**Records for the task:**
○ ○ ○ ○
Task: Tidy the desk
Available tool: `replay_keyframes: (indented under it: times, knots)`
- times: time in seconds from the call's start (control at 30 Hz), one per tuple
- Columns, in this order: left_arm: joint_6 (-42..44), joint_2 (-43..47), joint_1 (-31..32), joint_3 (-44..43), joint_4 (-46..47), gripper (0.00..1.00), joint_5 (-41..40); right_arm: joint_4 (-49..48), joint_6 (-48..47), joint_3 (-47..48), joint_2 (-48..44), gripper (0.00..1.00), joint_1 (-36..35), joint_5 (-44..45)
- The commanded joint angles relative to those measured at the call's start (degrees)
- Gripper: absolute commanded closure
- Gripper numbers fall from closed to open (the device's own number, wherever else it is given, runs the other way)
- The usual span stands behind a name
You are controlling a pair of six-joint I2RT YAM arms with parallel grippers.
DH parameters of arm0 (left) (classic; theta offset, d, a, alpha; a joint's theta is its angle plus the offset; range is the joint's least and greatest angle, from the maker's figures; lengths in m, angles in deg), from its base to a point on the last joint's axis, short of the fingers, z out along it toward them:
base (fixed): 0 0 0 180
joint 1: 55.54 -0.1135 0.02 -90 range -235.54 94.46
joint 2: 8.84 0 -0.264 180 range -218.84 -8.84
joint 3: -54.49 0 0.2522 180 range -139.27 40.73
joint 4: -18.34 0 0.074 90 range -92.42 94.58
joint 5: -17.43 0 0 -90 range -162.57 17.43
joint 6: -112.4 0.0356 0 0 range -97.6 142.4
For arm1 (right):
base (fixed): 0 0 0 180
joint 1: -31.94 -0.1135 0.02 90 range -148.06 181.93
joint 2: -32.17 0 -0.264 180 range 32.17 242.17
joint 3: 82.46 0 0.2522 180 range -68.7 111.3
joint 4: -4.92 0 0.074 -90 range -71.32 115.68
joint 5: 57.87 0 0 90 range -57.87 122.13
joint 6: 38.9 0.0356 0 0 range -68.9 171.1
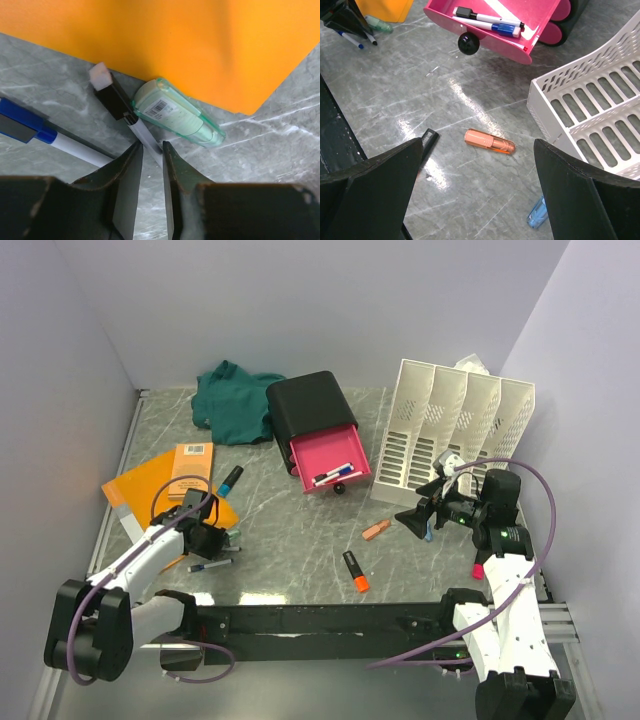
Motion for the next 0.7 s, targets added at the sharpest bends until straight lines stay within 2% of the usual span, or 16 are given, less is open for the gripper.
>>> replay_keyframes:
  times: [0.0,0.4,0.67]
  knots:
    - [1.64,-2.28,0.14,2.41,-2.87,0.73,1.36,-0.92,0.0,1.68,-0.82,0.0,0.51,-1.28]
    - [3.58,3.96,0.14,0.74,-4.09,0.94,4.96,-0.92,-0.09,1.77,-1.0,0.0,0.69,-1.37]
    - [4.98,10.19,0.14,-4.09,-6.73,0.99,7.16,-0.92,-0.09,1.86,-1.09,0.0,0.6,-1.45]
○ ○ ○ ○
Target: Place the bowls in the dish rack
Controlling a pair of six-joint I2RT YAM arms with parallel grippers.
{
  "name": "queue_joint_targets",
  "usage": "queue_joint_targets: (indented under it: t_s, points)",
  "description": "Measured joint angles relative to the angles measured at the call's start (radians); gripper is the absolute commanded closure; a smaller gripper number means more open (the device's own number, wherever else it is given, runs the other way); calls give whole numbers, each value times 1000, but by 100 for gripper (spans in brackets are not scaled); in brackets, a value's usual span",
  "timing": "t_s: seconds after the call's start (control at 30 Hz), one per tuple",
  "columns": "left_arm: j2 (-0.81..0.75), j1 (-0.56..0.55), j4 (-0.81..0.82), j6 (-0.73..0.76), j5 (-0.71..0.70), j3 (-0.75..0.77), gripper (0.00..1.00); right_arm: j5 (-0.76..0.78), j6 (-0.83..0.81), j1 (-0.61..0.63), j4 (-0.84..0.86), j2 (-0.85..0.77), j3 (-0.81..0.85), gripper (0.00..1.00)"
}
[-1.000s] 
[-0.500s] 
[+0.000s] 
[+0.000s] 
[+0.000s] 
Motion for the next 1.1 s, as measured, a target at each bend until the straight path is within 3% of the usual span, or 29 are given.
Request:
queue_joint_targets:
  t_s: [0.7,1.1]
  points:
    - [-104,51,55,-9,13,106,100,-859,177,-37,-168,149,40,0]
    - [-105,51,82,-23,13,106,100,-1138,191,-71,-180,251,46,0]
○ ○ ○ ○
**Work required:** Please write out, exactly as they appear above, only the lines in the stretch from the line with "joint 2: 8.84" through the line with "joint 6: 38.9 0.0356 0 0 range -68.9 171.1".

**Solution to the exercise:**
joint 2: 8.84 0 -0.264 180 range -218.84 -8.84
joint 3: -54.49 0 0.2522 180 range -139.27 40.73
joint 4: -18.34 0 0.074 90 range -92.42 94.58
joint 5: -17.43 0 0 -90 range -162.57 17.43
joint 6: -112.4 0.0356 0 0 range -97.6 142.4
For arm1 (right):
base (fixed): 0 0 0 180
joint 1: -31.94 -0.1135 0.02 90 range -148.06 181.93
joint 2: -32.17 0 -0.264 180 range 32.17 242.17
joint 3: 82.46 0 0.2522 180 range -68.7 111.3
joint 4: -4.92 0 0.074 -90 range -71.32 115.68
joint 5: 57.87 0 0 90 range -57.87 122.13
joint 6: 38.9 0.0356 0 0 range -68.9 171.1

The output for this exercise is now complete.